I’ve talked a bit about worldbuilding before. This has always been a weak area for me, especially during first drafts. I’ve always been able to get away with just forging ahead with the story because it’s set in some version of our own world where I know how things all work, even if some of the details of it are a little changed. The worldbuilding side of things didn’t interest me that much, getting all the nitpicky bits figured out. I wanted to tell the story, focus on the plot and characters, and the world was background noise. Sure, it was necessary, the narrative would be really quiet and flat without it, but it wasn’t the focus, it wasn’t vital to telling the story.

The WIP I’m currently focused on is a hard sci-fi, which is a bit of a departure for me. It’s set in a future post-space-colonization era, and opens on Jupiter’s moon Callisto. It couldn’t get a whole lot farther from my usual genre. It also couldn’t require much more worldbuilding, short of writing a high fantasy, which I also avoid because of all the worldbuilding involved.

Ordinarily I wouldn’t’ve even considered it… but lately I’ve been on a bit of a space kick, and it was the perfect setting for the character I wanted to write. This is often where my books start: I know the type of character I want as my protagonist, and I build the story – and the world – around her. Stars at Midnight ended up in a future post-plague world because it didn’t work to have an assassin’s guild in a modern city. This new one is in a future space setting because that’s how I think the new character will be most believable.

The downside is… I’ve spent just as much, and possibly more, time thinking about the world than I have actually writing anything. There is SO much to consider, and so much to research. On the one hand, it’s fascinating. I’ve learned a lot about the solar system, thought lots about the challenges facing a colony on a non-life-supporting planet, or how to power a ship through space. On the other hand… it’s a lot of work, and not where I want to be spending my time. I want to tell the story!

But I also try to minimize the amount of time I spend in revisions, because that’s not my favourite, either. So, knowing this is a weakness of mine, better to spend the time figuring it all out now than trying to go back and insert it or fix my errors later. Once the world’s in place, it can be full steam ahead.


2 responses to “Worldbuilding more

  1. You should read some Heinlein – his writing is full of little technical details you could get lost in if you tried to understand them (he obviously understood more than the average reader). There’s a colony on the moon some of those. Under a dome I think. Asimov’s Prelude to Foundation also features a whole planet living under a dome, after they make the surface inhospitable by changing the climate. But they’re not a self-sufficient planet and rely on imports so maybe that’s different. Also about life on difficult planets, Dune and Ursula K. le Guin’s The Dispossesed.

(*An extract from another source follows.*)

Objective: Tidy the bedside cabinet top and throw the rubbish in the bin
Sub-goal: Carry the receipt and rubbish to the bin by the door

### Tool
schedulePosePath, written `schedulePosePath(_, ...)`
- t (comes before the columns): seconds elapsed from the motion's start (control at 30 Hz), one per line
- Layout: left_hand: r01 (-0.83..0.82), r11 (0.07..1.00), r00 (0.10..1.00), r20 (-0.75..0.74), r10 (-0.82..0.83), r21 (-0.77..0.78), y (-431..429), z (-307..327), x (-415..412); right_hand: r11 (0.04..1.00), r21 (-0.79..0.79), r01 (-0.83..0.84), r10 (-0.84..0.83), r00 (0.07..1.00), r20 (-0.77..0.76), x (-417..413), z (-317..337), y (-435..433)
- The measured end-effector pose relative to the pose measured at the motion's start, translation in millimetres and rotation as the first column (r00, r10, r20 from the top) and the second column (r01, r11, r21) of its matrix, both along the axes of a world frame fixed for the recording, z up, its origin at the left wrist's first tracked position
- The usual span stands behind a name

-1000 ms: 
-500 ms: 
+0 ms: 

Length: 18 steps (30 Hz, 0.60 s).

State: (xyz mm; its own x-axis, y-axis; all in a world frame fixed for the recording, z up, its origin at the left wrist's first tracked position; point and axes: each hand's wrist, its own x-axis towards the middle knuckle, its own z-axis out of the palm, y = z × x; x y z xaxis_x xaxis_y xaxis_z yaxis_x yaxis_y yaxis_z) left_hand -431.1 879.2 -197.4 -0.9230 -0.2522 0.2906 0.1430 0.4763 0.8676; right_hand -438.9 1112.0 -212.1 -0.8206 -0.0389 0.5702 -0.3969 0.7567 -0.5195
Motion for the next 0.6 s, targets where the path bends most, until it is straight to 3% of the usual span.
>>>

    • Yeah, I bet there’d be a lot of great worldbuilding to examine in some of the old classics from the Golden Age of Scifi. I’m always torn about reading similar stuff while I’m drafting, because I worry that stuff I read in those books will subconsicously sneak into mine, or I’ll see similarities between their work and mine and then will make a conscious decision not to use something in mine, and I’d rather not be thinking about any of that while drafting, I’d rather what I draft be totally and completely my own, untainted and uninfluenced. But… it’s hard to deny how helpful it would be to see how others have approached the same thing… It might be something I should do after I finish my first draft but before I start my first-pass revisions. I’ll save that list of recommendations. :)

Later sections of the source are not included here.